Harga Baterai Motor Listrik Bisa Setara Motor Baru, Ini Kisarannya

Panduan Pembeli

Harga Baterai Motor Listrik Bisa Setara Motor Baru, Ini Kisarannya

Harga baterai motor listrik beraneka ragam, tergantung jenis baterai maupun kapasitasnya. Satu yang pasti, banderol dari komponen ini untuk sekarang masih relatif mahal dan bahkan bisa setara satu unit motor baru.

Kendaraan listrik makin menjadi tren di Indonesia. Buktinya adalah pilihan merek mobil listrik atau pun motor listrik yang semakin banyak.

Motor listrik dapat menjadi opsi bagi mereka yang merasakan punya moda transportasi nihil emisi gas buang yang gesit bermanuver kemacetan lalu lintas. Apalagi, harga motor listrik sangat jauh di bawah mobil listrik.

harga baterai motor listrik

Biaya perawatan berkala kendaraan nihil emisi gas buang semisal motor listrik diketahui juga lebih rendah ketimbang yang bermesin konvensional. Ini karena jumlah komponen di dalam battery electric vehicle (BEV) jauh lebih sedikit.

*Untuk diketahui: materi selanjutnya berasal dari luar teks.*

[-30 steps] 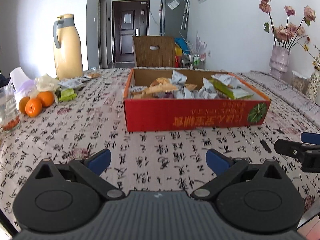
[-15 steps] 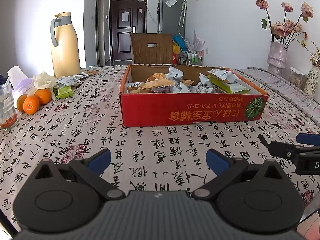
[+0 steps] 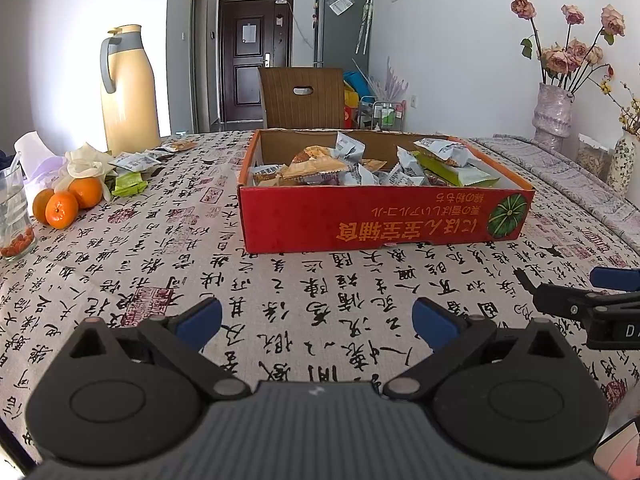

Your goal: Organize snacks

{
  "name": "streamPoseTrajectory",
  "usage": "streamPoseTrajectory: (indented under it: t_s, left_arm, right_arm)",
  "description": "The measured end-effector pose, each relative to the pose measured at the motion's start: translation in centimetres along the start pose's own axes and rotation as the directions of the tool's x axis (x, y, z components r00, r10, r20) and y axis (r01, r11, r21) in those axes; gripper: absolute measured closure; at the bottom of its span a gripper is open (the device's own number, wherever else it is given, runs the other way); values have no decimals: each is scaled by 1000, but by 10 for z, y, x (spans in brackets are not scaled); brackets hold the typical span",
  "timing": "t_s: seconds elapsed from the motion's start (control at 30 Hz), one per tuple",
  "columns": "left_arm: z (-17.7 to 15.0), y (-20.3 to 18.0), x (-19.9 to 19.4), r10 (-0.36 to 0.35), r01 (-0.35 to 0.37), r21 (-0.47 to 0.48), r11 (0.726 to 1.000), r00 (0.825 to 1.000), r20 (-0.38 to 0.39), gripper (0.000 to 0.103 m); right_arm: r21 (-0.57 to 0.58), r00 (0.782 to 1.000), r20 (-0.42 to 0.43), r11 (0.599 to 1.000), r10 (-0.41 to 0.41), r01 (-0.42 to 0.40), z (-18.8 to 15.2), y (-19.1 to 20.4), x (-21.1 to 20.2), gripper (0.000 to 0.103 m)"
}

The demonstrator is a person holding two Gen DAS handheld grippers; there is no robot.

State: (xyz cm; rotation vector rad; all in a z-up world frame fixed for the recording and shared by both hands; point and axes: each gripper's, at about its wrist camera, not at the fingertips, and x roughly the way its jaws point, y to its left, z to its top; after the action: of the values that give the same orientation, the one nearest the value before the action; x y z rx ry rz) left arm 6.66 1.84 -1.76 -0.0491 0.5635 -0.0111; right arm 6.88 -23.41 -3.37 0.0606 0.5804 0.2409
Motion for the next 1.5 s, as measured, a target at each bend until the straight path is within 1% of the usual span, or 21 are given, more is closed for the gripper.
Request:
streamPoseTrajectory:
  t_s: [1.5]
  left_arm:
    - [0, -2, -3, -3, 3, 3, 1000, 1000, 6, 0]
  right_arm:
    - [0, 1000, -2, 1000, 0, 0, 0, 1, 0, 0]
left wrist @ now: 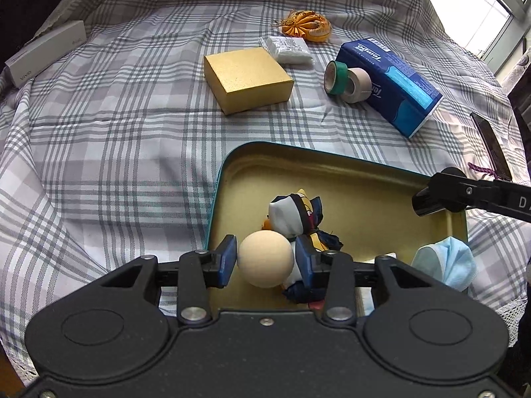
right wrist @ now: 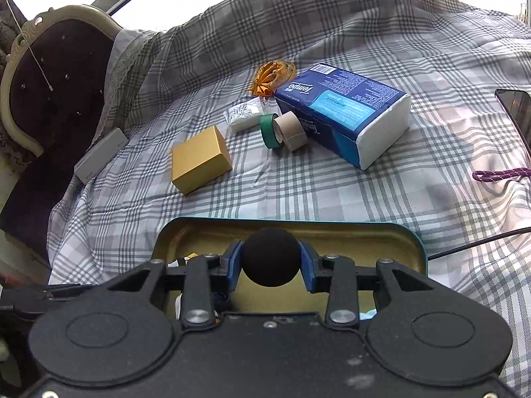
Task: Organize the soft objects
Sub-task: 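Lower the egg and sponge into the tray and open both tools, then move the right tool toward the orange embroidered pouch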
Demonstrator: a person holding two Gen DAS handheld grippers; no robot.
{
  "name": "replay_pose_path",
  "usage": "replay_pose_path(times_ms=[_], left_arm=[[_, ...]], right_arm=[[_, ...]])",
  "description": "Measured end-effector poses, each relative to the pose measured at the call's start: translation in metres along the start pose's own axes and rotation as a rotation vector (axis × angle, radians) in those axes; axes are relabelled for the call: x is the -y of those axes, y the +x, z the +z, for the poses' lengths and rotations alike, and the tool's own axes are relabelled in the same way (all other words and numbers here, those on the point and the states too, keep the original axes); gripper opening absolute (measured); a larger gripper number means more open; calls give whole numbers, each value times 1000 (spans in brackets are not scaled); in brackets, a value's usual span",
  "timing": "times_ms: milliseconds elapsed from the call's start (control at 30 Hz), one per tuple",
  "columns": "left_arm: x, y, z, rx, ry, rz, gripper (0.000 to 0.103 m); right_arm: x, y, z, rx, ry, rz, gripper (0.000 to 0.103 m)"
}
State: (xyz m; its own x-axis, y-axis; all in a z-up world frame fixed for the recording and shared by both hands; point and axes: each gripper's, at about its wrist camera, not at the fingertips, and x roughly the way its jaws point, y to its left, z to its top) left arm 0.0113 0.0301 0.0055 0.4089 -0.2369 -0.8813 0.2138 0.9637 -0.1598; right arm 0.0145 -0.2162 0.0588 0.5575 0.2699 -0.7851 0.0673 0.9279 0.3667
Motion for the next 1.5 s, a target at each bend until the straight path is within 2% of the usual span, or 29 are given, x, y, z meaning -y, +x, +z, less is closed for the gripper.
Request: replay_pose_path(times_ms=[367,467,733,1133,1500], left_arm=[[1,4,-1,-12,-8,0,41],[3,7,-1,-18,-3,10,41],[1,7,4,15,-3,55,41],[-8,17,27,92,-11,143,41],[-18,41,67,199,-31,205,46]], right_arm=[[7,10,2,-23,37,11,38],[8,9,2,-15,41,18,46],[16,9,4,23,66,-17,47],[24,17,8,76,73,-124,49],[40,30,22,257,86,-346,51]])
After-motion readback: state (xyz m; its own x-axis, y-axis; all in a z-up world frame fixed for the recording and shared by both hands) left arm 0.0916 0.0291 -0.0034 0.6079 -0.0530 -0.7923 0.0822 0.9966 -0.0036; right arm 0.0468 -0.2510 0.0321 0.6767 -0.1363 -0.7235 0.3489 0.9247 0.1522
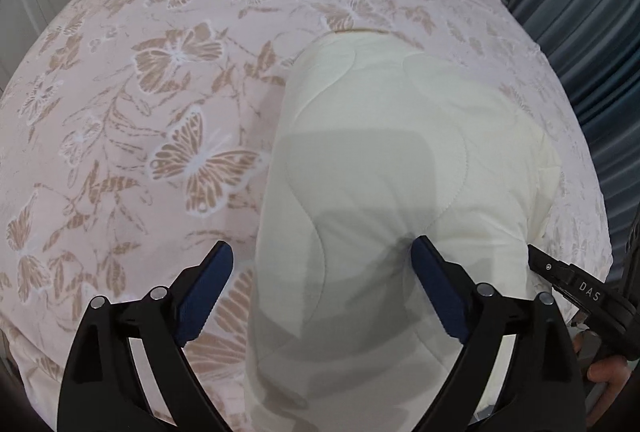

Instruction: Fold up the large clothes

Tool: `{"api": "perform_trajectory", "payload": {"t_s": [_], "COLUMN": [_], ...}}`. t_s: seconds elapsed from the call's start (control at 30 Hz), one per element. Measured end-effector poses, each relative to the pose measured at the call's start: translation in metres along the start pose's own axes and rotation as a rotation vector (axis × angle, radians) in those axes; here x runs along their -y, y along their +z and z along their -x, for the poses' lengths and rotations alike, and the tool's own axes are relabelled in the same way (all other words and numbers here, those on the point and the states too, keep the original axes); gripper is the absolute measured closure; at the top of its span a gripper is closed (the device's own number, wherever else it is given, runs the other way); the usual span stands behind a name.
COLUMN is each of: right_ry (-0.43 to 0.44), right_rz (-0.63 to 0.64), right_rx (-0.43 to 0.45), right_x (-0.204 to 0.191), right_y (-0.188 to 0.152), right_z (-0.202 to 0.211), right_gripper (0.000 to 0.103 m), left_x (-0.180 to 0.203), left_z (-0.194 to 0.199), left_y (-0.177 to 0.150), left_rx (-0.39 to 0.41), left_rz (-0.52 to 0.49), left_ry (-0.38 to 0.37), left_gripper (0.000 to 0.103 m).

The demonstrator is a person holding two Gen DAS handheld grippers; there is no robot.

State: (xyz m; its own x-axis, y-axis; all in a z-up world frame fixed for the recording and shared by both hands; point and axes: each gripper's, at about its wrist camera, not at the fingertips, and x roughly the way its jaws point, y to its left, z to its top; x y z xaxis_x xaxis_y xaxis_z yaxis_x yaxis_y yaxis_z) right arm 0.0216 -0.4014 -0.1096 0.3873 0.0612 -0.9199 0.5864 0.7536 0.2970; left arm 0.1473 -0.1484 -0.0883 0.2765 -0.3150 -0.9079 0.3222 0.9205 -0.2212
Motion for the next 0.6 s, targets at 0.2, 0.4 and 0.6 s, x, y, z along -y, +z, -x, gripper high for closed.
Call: {"api": "perform_trajectory", "payload": {"t_s": [0.2, 0.4, 0.6], "right_ry": [0.007, 0.013, 0.047], "right_rz": [-0.011, -0.011, 0.052], "right_rx": [-0.034, -0.041, 0.029], "right_x": [0.002, 0.005, -0.012], "right_y": [0.004, 0.007, 0.000], "right_z": [-0.022, -0.037, -0.025], "right_gripper": [0.055, 0.056, 0.088], "left_x": [0.003, 0.007, 0.009], "left_z": [-0.024, -0.041, -0.022], "left_y": [0.005, 0.008, 0.007], "left_rx": [-0.029, -0.053, -0.016], "left_rz": [0.000, 0.008, -0.017], "left_ry": [-0.007, -0.031, -0.088], "left_gripper": [0.005, 0.005, 0.044]}}
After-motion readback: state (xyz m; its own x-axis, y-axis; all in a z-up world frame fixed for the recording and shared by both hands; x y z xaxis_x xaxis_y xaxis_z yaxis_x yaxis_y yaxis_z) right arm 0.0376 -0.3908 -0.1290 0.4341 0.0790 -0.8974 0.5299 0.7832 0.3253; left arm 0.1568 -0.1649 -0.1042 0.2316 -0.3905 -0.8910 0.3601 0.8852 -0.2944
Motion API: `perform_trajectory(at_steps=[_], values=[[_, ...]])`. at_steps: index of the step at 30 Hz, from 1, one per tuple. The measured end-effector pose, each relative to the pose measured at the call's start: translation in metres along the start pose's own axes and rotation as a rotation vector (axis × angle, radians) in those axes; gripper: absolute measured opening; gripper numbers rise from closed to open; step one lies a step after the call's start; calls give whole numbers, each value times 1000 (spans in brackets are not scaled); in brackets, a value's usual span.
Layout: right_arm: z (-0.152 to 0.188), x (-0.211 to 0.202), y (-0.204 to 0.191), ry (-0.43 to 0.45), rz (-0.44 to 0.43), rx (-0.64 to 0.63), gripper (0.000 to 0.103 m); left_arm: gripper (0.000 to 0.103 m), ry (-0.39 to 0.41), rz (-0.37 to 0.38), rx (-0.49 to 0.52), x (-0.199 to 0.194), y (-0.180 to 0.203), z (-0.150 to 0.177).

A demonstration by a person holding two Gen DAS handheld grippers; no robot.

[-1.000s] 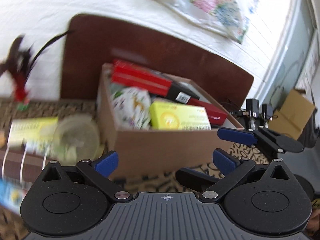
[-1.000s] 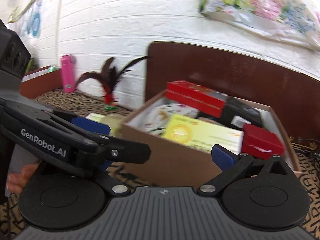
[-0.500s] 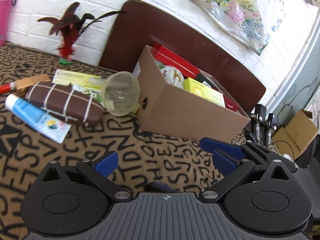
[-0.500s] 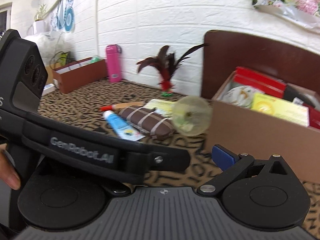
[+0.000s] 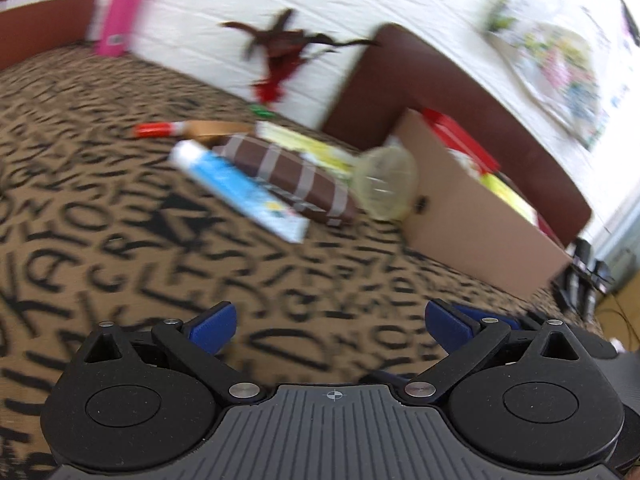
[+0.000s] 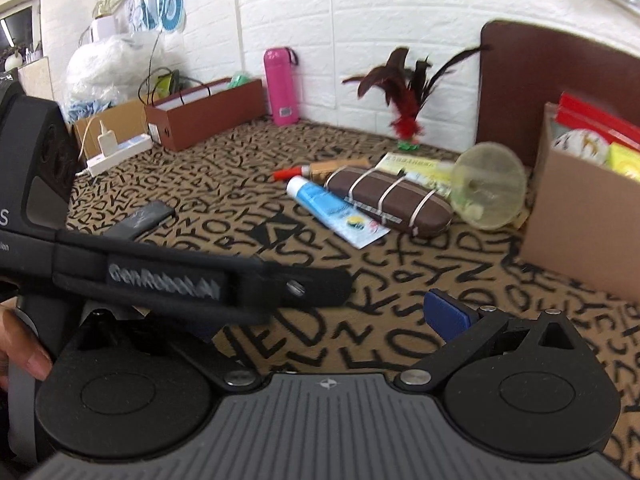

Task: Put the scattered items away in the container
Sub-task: 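Withdraw the left tool and reach toward the blue-and-white tube, then grasp the blue-and-white ointment tube with the left tool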

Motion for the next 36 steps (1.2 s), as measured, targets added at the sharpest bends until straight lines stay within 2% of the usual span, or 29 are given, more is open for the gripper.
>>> perform_trajectory(at_steps=[3, 6, 11, 13, 16, 20, 23, 36], values=[[4, 15, -1, -32, 10, 23, 102, 103, 11, -32, -9, 2, -21, -6], [5, 29, 3, -45, 65, 36, 100, 103, 19, -68, 7, 11, -38, -14], [3, 51, 8, -91, 99, 39, 94, 103, 24, -48, 53, 22, -50, -30], [3, 58, 9, -104, 106, 34, 87, 103, 27, -50, 77, 27, -53, -36], [3, 67, 11, -122, 113, 31, 85, 103, 32, -58, 102, 35, -58, -45], [-2, 77, 12, -118, 124, 14, 85, 103, 37, -50, 94, 47, -70, -63], [-8, 84, 13, -109, 124, 13, 79, 103, 33, -31, 81, 57, -76, -76], [-31, 119, 24, -58, 123, 27, 70, 103, 10, -13, 155, 98, -80, -113]])
Point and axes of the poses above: each gripper's, at about its wrist camera, not at the fingertips, and x roughly the way its jaws point, y to its right, z to its underside, the point moved 5 cm from there along x, roughly the way its jaws point, and after that the axes turned 3 degrees about -y, right-handed, at the moved point
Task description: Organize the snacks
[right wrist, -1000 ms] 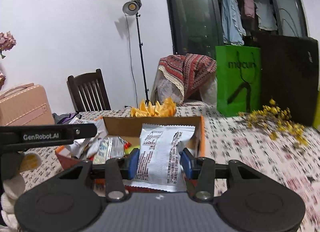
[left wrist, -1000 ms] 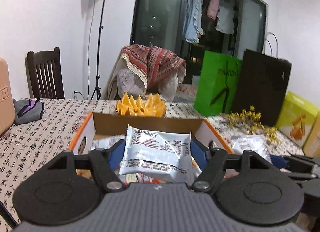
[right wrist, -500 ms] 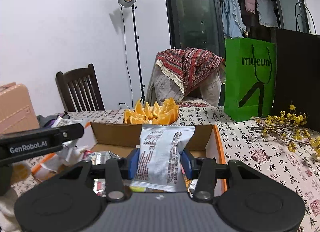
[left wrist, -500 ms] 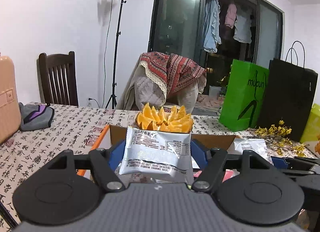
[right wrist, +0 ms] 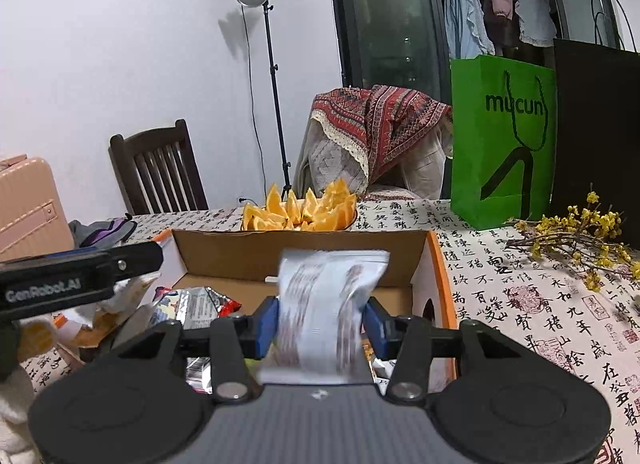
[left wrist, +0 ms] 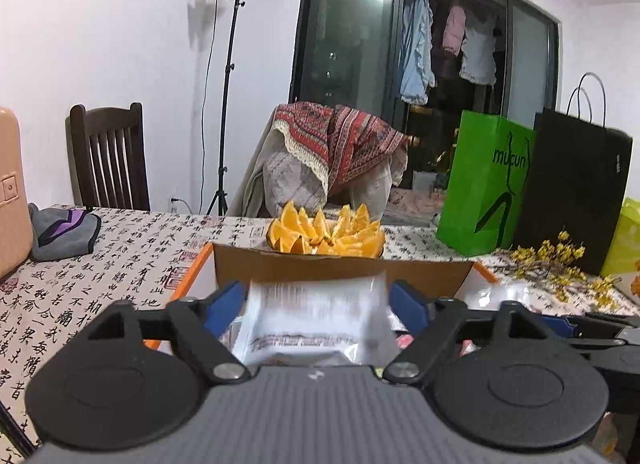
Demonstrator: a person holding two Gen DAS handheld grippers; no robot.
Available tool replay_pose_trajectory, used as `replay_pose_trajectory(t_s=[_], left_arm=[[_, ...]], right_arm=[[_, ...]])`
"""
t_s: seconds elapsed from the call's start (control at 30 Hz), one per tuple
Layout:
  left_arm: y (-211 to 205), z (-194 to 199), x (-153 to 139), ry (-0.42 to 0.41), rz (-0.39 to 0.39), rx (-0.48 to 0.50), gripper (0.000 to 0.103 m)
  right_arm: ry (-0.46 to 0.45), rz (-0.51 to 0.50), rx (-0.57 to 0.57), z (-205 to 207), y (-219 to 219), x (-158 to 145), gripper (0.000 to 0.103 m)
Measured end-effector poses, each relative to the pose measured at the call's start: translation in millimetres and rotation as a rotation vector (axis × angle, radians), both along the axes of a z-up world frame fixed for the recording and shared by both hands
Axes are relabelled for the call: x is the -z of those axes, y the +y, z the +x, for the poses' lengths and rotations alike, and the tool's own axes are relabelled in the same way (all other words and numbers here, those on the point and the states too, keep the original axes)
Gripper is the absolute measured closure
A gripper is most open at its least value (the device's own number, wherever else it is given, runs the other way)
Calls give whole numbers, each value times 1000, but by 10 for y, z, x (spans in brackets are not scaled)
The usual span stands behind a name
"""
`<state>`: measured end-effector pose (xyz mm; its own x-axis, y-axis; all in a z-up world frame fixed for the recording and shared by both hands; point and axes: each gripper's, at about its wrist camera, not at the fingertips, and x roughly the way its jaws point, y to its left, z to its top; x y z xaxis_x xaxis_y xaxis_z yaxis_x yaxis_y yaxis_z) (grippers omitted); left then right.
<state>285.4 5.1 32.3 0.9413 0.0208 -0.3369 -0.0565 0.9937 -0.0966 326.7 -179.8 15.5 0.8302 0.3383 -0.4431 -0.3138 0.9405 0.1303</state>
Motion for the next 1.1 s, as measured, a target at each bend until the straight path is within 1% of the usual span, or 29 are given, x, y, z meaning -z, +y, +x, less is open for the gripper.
replay_pose_trajectory(t_s=[0.03,0.07,0.1,0.17,0.2,0.53,0.77,0.9,1.1], left_arm=[[8,-12,-8,-9,-3,-4,7],[13,-28,-18,-21,-7,-9,0],[15,-45,-29,-34,-11,-15,0],[28,-67,-47,-46,-22,-14,0],[38,-70,-54,-47,-28,-15,0],[66,-72,-65,-48,-39,-33,0],[51,-112,-121,-57,-39,-37,0],[67,-181,-197,-49,-54,-36,0],[75,-406,-285,-60,-43,-53,0]], right_arm=[[-1,5,-1,-3,-9,-3,36],[-9,11,1,-14,-21,-9,24],[-18,14,6,-26,-31,-17,18],[-29,24,10,-40,-50,-28,4],[-29,28,11,-44,-56,-29,0],[-18,30,32,-13,-86,-2,0],[-40,19,35,-74,-70,-73,0],[-51,18,35,-153,-79,-153,0],[-64,12,42,-340,-117,-236,0]])
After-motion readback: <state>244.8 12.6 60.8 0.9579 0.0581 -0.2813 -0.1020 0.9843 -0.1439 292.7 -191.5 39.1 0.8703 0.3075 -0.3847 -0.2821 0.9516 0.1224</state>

Alhasil, biaya operasional dari pengguna kendaraan listrik semestinya bisa sangat ditekan.

Meski demikian, para pemilik motor listrik perlu bersiap merogoh kocek cukup dalam jika baterai motor listrik rusak serta perlu diganti. Pasalnya, banderolnya untuk sekarang masih relatif tinggi.

Beragam Jenis Baterai Motor Listrik

harga baterai motor listrik

Sebelum masuk ke pembahasan mengenai harga baterai motor listrik, ada baiknya mengetahui terlebih dahulu berbagai jenis baterai motor listrik. Soalnya, ada jenis baterai yang punya harga lebih mahal ketimbang yang lainnya.

Berdasarkan penelusuran dari berbagai sumber, produk-produk motor listrik yang dijual di Indonesia sekarang umumnya menggunakan baterai lithium-ion (Li-ion), jika tidak lithium ferro phosphate (LifePO4/LFP).

Namun, masih ditemukan pula sebagian model yang memanfaatkan baterai asam timbal (Sealed Lead Acid/SLA) atau pun lithium polymer (LiPO).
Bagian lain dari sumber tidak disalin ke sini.